The leadership team is in place in Structurlam’s Conway plant: Randy Grace is the general manager, Jamie Stires is the HR manager, Hayes Anthony is the operations manager, and Jody Doak is the startup leader and maintenance manager. 

“By the time the Conway plant opens in August, we will have hired the compliment of 130 people,” Wentzel said. “Our culture of respect, service, integrity, execution, and thriving together is alive and well in Conway. I’m really proud of our people who are driving that for us locally.” 

“Mass timber is the way of the future.” 

Wentzel said there are several reasons to use mass timber over steel and concrete, namely the environmental impact.  

Wood as a building material is a renewable resource that can be regenerated through sustainable forestry practices. Arkansas has a strong stewardship program in place to protect timber as a renewable resource, planting 1.6 trees for every tree that is harvested. Structurlam uses only wood that is sustainably harvested. 

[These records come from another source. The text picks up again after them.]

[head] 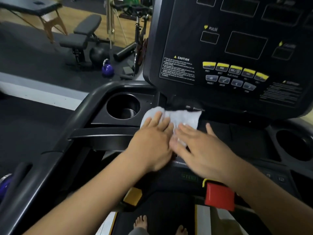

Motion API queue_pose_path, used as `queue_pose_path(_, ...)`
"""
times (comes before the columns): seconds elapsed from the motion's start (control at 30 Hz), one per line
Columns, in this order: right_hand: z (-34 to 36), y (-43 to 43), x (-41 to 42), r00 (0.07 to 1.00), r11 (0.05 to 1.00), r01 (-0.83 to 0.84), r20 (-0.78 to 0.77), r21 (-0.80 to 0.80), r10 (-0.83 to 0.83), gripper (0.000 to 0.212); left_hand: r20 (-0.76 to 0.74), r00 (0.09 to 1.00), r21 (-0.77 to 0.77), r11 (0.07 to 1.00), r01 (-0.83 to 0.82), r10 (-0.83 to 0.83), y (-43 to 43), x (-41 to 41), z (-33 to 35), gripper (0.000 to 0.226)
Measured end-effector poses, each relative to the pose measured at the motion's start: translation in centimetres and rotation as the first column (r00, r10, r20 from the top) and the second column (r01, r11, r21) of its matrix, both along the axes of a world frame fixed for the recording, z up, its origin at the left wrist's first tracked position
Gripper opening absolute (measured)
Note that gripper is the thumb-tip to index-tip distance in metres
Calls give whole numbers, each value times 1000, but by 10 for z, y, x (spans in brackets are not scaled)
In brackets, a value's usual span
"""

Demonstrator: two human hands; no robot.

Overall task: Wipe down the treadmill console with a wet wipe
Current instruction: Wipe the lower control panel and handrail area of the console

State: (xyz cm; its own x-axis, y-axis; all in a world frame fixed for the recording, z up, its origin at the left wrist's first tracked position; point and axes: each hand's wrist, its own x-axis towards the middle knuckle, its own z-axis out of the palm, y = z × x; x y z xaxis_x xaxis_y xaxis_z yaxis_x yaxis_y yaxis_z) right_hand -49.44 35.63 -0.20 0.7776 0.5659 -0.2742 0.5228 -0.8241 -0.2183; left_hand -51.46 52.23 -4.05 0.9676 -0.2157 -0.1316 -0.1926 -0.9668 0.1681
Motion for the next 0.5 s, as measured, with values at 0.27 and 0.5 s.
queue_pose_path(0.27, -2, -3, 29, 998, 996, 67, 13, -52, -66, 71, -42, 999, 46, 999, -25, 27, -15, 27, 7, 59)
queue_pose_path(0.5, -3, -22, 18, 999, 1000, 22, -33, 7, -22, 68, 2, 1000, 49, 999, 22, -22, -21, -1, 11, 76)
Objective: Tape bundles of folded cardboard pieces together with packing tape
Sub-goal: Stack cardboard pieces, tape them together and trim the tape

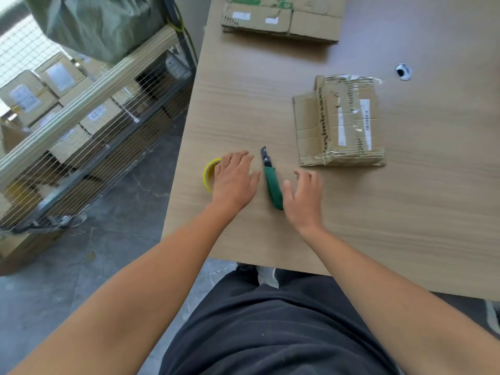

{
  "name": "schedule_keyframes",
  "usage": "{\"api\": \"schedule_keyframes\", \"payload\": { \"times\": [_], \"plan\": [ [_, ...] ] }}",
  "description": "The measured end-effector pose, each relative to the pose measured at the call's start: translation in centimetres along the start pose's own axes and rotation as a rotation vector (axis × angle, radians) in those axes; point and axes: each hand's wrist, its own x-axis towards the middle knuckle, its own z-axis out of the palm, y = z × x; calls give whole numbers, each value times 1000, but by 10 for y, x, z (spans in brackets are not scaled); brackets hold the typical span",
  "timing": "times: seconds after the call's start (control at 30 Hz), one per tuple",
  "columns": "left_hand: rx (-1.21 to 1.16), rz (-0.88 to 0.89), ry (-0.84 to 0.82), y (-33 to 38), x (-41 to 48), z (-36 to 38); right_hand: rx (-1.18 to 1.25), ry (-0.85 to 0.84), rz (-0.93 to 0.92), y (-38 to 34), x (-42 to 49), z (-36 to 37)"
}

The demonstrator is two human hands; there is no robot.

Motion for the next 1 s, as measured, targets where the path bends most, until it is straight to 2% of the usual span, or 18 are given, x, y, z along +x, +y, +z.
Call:
{"api": "schedule_keyframes", "payload": {
  "times": [0.1, 0.17, 0.3, 0.4, 0.5, 0.6, 0.7, 0.77, 0.83, 1.0],
  "plan": [
    [-136, 70, 46, 51, 14, 8, 115, 201, -54, 34, 8, -59],
    [-226, 95, 57, 90, 26, 17, 150, 249, -45, 63, 24, -97],
    [-315, 109, 97, 159, 49, 46, 166, 146, -88, 109, 74, -138],
    [-298, 34, 126, 184, 66, 75, 111, 5, -206, 133, 111, -135],
    [-377, -32, 145, 188, 81, 100, 123, -116, -295, 151, 140, -118],
    [-583, -90, 161, 186, 93, 120, 265, -119, -337, 164, 155, -98],
    [-784, -91, 260, 183, 100, 137, 472, -59, -297, 172, 158, -81],
    [-768, -31, 366, 181, 103, 149, 504, -7, -342, 178, 162, -73],
    [-670, 63, 434, 177, 105, 159, 428, 3, -460, 188, 169, -70],
    [-457, 306, 382, 156, 116, 155, 178, -130, -728, 206, 198, -89]
  ]
}}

Harvested timber retains its carbon through the life of the building, while reforestation through replanting increases the carbon capture rate by as much as a factor of two times over the same acreage. 

“Mass timber is definitely what we need to improve the climate change challenges our planet faces,” Wentzel said. “The environmental footprint of wood versus steel and concrete is significant, and the benefits toward wood are significant.  

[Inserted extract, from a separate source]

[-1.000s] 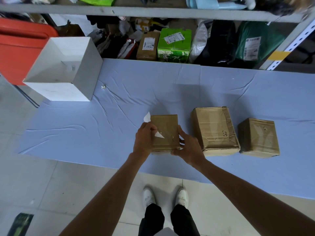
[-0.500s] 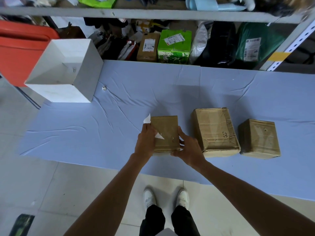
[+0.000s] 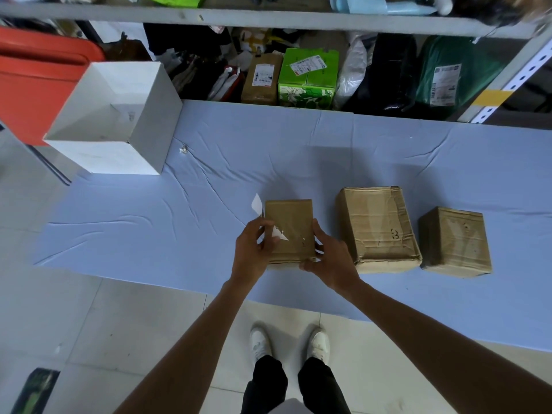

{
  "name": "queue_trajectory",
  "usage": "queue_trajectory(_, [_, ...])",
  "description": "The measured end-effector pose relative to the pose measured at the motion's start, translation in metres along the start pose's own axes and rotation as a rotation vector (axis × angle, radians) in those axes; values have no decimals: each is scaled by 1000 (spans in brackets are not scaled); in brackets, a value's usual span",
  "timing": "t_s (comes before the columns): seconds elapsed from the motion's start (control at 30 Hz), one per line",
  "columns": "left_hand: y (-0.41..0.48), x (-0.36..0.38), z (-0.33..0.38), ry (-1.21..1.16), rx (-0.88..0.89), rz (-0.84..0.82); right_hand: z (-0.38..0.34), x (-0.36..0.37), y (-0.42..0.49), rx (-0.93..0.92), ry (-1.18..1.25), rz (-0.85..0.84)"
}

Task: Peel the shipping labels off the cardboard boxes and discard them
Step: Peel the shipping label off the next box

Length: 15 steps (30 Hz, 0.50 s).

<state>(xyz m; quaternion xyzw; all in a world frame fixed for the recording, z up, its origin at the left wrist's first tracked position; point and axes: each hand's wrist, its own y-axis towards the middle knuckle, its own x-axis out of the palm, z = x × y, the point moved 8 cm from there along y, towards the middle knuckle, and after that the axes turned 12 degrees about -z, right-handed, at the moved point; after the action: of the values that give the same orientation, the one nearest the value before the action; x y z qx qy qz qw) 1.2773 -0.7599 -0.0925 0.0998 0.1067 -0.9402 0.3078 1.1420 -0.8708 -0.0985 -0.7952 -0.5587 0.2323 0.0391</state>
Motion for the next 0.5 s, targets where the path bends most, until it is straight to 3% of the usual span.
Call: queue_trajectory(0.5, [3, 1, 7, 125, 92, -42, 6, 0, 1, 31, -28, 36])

“Wood products sequester carbon. And when you grow a new tree, you take more carbon out of the atmosphere, and you sequester it in the wood.” 

In addition to reducing a building’s carbon footprint, the production of mass timber components consumes less energy. By some estimates, wood conversion is as much as five times more efficient than cement for concrete and up to 20 times more energy efficient than the production of steel. 

Wentzel said mass timber also makes the building process easier. Compared to traditional steel and concrete, mass timber construction compresses the building project schedule by moving much of the on-site labor to the factory. Once on-site, it is more about simple assembly than construction.  

As a fully integrated system supplier, Structurlam delivers the mass timber building system ready to assemble with all connecting hardware and accessories. Mass timber solutions can accelerate production schedules by as much as 25%. Building code changes now permit mass timber structures to go up to 18 stories in the U.S., making it an attractive option for large, non-residential facilities.